Investing in mature technology
Many businesses have also been able to improve their margins by taking advantage of recent maturation of technology, he says.
“Ten years ago, clients had a-hit-and-miss experience with technology offerings," Dundas says.
“They promised the world, but ended up being problematic or had integration issues. But in the last three or four years the quality of the technology solutions has gone to another level, and they do make a genuine difference."
“So, you see a big difference between businesses that aren't spending any money and are hanging onto their margins for dear life, compared to businesses that are willing to invest in technology solutions or market reviews to stay ahead of the pack. Those businesses tend to get a return on the investment."
Nevertheless, Dundas says, many firms are still reluctant to make that jump and invest in new technology.
“The financial crisis went for so long people got very used to operating their business on a low cost, taking the 'squeeze the juice out of the fruit' approach," he reflects.
“It does take quite a different business mentality to reverse that trend, and spend money to make money. Nobody did that through the financial crisis; everyone just battened down the hatches."
He says the businesses that are willing to invest are the ones that have seen margin improvements.
“The ones that are still in that squeeze-the-cost-base model are the ones that are finding it more of a grind."
Develop a smart strategy to address rising staff costs
Staffing is one business cost that can have a huge impact on profitability.
In recent years, wages have stagnated. The question is whether this trend is over and business and finance chiefs can expect wages to rise.
In the twelve months to November 2017, wages in Australia grew 2.2 per cent, well below the long-term average annual growth of 3.3 per cent.
Then, in the December 2017 quarter, wages grew by 2 per cent, the first time this measure has risen substantially since 2015.

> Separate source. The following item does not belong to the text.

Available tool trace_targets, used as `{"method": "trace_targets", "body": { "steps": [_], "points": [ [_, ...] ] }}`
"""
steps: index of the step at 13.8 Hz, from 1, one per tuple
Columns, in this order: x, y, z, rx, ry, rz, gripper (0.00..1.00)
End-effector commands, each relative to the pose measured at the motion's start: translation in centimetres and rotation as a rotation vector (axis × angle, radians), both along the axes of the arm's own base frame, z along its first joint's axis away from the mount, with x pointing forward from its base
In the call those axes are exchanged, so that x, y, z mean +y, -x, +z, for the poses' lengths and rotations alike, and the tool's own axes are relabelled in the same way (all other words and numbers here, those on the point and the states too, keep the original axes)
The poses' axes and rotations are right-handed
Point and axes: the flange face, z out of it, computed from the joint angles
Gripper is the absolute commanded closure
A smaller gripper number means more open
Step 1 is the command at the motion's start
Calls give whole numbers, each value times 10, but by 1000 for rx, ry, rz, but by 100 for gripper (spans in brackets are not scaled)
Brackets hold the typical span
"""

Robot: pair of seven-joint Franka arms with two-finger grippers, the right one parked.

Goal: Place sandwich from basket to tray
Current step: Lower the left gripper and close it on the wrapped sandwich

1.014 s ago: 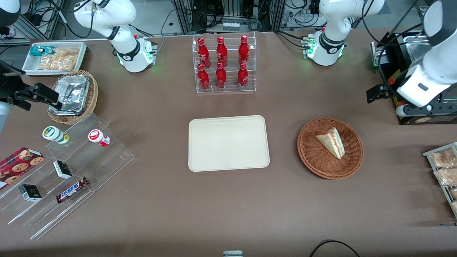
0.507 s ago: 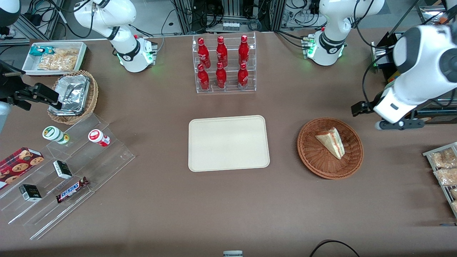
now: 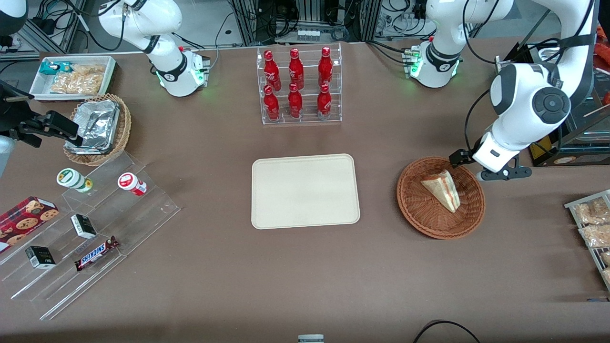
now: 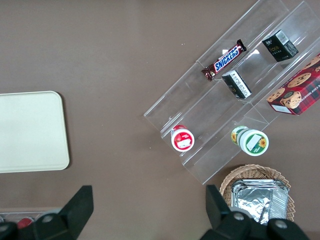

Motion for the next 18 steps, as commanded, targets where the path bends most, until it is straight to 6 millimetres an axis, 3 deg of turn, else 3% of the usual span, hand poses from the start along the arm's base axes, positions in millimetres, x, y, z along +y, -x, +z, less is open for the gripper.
{"method": "trace_targets", "body": {
  "steps": [1,3,8,12,18],
  "points": [
    [-13,2,-9,-41,-12,139,0],
    [-27,6,-18,-71,-8,241,0],
    [-40,0,-46,-92,-2,614,0],
    [-40,-3,-61,-85,3,685,0],
    [-40,-7,-100,-69,0,690,0]
  ]
}}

“Access to skills in most industries is still highly competitive because the availability of labour is very tight," Dundas says.
However, he says, businesses that believe that wages are the sole differentiator of their recruiting and retaining power may find they will struggle.
That's because in a competitive labour environment where rates of pay are rising, it's important for businesses to be able to differentiate their offering to staff. This can help reduce pressure on rising wage costs.
“Businesses tell me even top talent require investment in training and development within the organisation to be able to perform these roles," he says.
“This leads to much higher turnover costs because training and induction costs are so high."
There are a number of ways to avoid this, says Dundas. One way is to develop a talent retention scheme.
“The idea is to create a program that means that once you have secured good talent, middle-management roles are more tenured positions, rather than just being for two or three years."
He says this is not about offering staff flexibility in their roles. “Most businesses are on top of work/life balance," he says.
“It's more about creating an employment package that's appropriate for the individual so they are more committed to the business."
CFOs of businesses that adopt such a strategy, may find that they have an opportunity to reduce their staff costs and keep their best people - a double win for the company.
CFOs may find some advantages for their business by taking on this three-fold strategy.
By examining whether their business model is suitable for the current era, investing in technology to increase efficiencies and put together talent packages that encourage people to stay with the company, CFOs may be able to help their firm into a strong position to manage their margins this year.
Key Takeaways
- Revisiting your business model can ensure it is fit-for-purpose in the current business climate.
- Exploring ways that technology can make your operations more efficient may help drive margins.
- Good staff require appropriate pay – but businesses can keep a lid on wages by investigating staff retention schemes.